Work request ▸ List each line of the data in which the string "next" appears.

Records from a dataset:

-*-

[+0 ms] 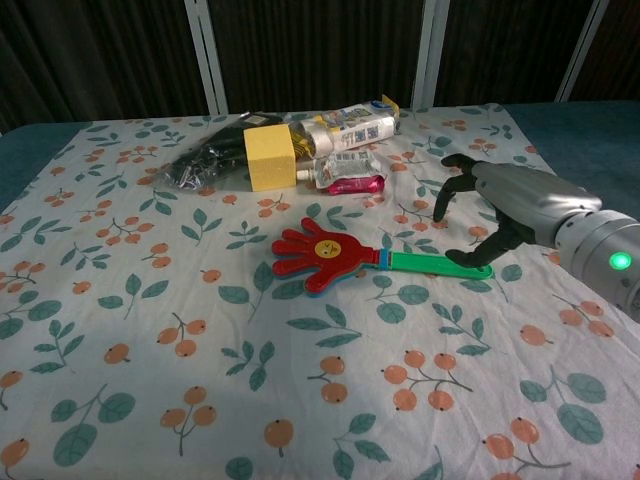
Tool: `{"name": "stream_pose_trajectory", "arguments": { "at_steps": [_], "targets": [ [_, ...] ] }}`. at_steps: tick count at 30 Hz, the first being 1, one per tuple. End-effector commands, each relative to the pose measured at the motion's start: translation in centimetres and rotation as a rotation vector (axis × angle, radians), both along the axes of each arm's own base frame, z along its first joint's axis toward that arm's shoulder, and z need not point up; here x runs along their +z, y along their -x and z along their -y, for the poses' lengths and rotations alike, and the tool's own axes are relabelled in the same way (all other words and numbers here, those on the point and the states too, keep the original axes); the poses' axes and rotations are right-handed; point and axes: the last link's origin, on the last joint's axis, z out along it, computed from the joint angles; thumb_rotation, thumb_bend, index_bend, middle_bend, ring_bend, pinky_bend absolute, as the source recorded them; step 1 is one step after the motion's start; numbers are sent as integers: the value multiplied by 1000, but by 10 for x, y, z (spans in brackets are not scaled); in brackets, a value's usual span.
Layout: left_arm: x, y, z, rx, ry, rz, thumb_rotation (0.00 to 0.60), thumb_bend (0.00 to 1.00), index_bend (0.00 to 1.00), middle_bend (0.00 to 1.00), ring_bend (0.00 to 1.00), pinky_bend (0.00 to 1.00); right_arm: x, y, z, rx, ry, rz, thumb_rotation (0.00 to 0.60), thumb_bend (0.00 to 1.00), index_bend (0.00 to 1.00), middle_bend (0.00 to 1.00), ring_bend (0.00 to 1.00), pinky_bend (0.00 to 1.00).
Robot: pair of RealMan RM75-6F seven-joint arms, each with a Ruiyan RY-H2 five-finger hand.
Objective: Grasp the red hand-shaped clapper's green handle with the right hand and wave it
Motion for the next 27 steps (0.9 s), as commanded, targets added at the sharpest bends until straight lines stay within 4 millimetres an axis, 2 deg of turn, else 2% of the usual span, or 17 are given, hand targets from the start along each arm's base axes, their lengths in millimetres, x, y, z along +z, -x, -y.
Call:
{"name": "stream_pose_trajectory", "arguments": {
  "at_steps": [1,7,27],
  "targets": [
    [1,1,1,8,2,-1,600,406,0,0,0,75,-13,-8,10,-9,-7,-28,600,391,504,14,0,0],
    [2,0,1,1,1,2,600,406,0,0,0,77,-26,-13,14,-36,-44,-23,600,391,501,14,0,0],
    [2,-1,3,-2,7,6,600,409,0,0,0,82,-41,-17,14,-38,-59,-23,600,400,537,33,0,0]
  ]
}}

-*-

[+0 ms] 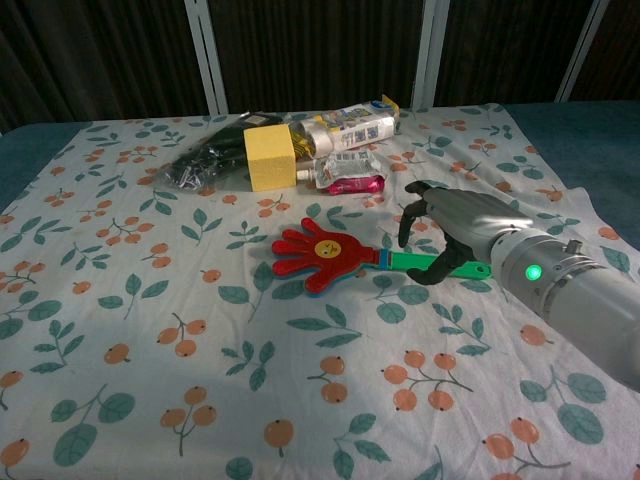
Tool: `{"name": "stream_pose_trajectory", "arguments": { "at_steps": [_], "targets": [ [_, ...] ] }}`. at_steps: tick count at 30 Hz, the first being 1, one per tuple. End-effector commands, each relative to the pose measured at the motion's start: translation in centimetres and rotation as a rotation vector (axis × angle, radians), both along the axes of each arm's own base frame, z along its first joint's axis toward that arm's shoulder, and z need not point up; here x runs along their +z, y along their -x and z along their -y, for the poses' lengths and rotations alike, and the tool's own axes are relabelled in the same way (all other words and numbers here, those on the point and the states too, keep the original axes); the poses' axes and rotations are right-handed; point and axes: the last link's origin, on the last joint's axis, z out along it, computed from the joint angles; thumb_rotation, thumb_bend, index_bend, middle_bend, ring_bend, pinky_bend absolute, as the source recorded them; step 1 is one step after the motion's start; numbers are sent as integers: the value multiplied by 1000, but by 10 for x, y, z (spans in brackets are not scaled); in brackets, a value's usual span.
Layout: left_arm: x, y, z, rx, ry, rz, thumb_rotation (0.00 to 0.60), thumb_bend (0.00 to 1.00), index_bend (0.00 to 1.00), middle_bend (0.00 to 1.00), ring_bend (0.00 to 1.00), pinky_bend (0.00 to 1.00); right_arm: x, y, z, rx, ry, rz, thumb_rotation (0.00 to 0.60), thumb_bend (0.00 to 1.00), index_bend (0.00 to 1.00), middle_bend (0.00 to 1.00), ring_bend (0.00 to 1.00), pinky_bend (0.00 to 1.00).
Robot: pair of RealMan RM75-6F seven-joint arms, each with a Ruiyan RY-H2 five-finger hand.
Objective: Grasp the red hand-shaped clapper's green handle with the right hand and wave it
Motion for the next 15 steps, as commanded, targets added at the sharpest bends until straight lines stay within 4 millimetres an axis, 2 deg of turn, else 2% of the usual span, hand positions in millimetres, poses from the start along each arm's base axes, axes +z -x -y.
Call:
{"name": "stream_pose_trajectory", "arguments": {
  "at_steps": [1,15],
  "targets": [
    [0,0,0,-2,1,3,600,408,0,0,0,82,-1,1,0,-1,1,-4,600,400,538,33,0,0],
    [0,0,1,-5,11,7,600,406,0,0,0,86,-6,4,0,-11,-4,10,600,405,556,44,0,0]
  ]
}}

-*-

Written answer ▸
Motion for the next 27 steps (0.9 s), as commanded, targets added at the sharpest bends until straight lines stay within 4 millimetres an axis, 2 deg of turn, else 2% of the usual span, or 17 are given, hand targets from the start along each arm's base axes, their lengths in millimetres, x, y, z along +z, -x, -y.
Motion for the next 15 steps, as commanded, targets added at the sharpest bends until straight lines stay within 4 millimetres an axis, 2 deg of turn, else 2% of the usual span, hand positions in millimetres, poses from the start along each arm's base axes, axes +z -x -y.

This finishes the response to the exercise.